First and foremost, I have witnessed firsthand the unwavering dedication to duty and consummate professionalism of our troops currently in theater and there can be no denying the phenomenal capacity and readiness of our men and women to fulfill their mission and succeed at the highest levels as they employ sterling skill and training, boundless bravery, and unconquerable mettle against forces that are truly formidable.
I support President Obama's call to increase our footprint in Afghanistan, but it is imperative that any increase in activity is carefully targeted. Moreover, the Karzai government must combat the rampant corruption inhibiting its political and economic progress and the narcotics trade that continues to enable the Taliban and al Qaeda, or every step forward the Afghan government attempts will be hobbled by these corrosive influences.
Pakistan must do more as well. Pakistan has still failed to pledge to formally cut ties between the Pakistani Intelligence Service, the ISI, and Lashkar and other extremist groups. Pakistan must take unambiguous and durable steps to distance itself from these groups.
Furthermore, as the President underscored this morning, it is imperative that our NATO partners provide additional forces to train the Afghan National Army and Police as securing the region must be an international objective.

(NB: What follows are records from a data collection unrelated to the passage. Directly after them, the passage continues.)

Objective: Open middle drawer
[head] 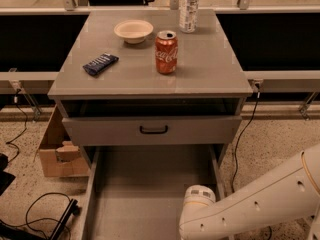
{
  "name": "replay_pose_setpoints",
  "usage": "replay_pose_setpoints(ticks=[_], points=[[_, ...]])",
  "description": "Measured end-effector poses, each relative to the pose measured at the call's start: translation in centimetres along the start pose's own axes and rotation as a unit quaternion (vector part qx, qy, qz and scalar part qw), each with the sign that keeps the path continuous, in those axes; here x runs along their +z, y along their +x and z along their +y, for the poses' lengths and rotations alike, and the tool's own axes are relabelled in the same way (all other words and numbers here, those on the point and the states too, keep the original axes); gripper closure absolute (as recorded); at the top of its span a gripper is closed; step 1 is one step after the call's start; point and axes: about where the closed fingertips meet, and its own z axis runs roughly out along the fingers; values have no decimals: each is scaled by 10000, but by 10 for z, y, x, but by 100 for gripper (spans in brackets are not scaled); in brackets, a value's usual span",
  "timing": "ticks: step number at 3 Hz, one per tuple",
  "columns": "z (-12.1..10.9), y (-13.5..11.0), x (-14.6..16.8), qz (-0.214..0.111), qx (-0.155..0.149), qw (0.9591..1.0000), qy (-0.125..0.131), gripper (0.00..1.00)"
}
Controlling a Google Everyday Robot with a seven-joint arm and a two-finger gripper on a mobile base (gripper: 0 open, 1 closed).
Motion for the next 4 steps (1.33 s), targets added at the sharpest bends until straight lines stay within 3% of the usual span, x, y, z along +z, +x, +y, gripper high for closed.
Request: replay_pose_setpoints(ticks=[1, 3, 4], points=[[0, 0, 0, 4, -1, 10000, -3, 0], [-1, -2, -16, 81, -122, 9998, 143, 0], [-6, 4, -63, 268, -256, 9984, 420, 0]])
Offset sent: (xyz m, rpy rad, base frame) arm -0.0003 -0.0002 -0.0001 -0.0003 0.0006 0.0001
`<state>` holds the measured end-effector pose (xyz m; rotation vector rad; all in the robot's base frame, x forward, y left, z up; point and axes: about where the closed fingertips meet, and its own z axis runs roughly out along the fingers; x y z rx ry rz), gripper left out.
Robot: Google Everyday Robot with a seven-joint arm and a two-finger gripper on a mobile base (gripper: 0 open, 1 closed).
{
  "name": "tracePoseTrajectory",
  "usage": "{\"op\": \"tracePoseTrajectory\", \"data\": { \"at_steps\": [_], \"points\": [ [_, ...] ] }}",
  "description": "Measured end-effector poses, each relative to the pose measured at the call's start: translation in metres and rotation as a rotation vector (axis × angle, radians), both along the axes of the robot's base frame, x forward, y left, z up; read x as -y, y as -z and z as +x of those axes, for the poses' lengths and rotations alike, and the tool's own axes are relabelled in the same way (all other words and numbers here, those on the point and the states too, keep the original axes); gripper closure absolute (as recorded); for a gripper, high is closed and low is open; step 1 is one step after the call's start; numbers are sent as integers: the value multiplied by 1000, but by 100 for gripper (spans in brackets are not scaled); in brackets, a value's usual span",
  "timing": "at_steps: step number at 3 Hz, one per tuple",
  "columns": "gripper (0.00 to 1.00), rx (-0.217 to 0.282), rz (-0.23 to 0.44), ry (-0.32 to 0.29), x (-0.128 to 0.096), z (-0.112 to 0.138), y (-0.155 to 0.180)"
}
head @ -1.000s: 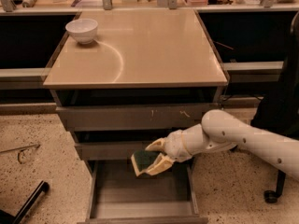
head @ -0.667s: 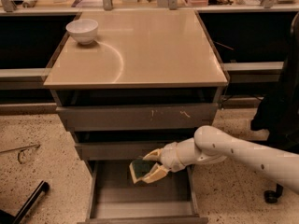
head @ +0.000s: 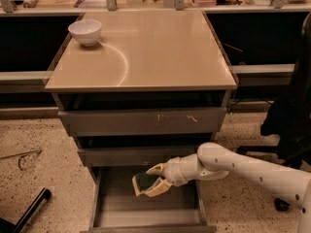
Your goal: Place sponge into bottom drawer
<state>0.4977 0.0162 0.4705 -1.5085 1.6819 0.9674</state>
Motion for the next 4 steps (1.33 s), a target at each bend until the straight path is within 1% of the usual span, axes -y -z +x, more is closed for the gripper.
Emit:
{"op": "tracePoseTrajectory", "data": {
  "at_steps": [1, 2, 3, 4],
  "points": [
    [100, -9, 28, 12, 2, 4, 15],
    [100, -23, 70, 46, 7, 14, 59],
    [100, -79, 100, 92, 4, 11, 126],
    [100, -79, 100, 92, 4, 11, 126]
  ]
}}
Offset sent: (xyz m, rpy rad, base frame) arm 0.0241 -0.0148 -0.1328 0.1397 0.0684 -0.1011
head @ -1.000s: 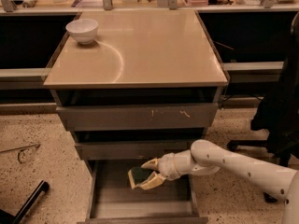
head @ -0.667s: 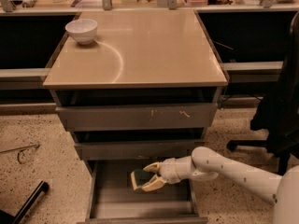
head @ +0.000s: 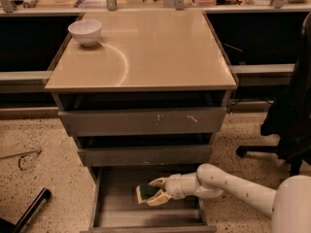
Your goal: Place sponge into bottom drawer
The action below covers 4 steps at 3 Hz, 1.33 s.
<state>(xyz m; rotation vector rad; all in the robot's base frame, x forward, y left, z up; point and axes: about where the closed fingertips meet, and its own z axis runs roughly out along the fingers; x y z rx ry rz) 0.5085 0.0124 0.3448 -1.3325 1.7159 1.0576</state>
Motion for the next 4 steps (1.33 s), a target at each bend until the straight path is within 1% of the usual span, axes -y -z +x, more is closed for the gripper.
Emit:
{"op": "tracePoseTrajectory", "data": {
  "at_steps": [1, 2, 3, 4],
  "points": [
    [100, 19, 16, 49, -5, 6, 23],
    [100, 27, 43, 162, -12, 13, 57],
    [100, -30, 85, 265, -19, 19, 100],
    [100, -48, 54, 315, -25, 21, 128]
  ]
}}
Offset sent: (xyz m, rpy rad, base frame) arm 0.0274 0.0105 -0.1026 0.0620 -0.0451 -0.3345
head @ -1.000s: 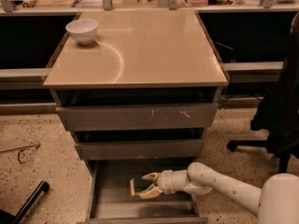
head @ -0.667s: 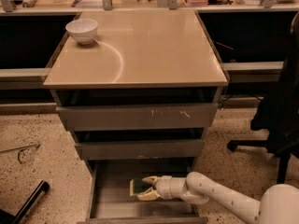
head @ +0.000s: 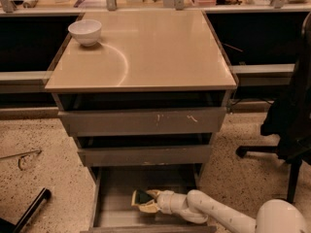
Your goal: Place sponge into bottom drawer
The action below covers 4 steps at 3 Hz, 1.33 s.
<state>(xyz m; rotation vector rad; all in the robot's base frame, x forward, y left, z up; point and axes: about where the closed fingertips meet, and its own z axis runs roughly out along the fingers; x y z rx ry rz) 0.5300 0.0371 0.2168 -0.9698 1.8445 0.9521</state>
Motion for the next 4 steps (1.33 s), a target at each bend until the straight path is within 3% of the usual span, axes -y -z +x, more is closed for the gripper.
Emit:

Clearly, we must act swiftly to shift the current course in Afghanistan or risk a major step back in foreign policy. We must temporarily increase troop levels in order to put the enemy on the defensive, initiate a full-scale civilian effort, accelerate the expansion of the Afghan National Army, improve the competency and integrity of the Afghan National Police, and most importantly, foster cross-border cooperation between the key governments in the region.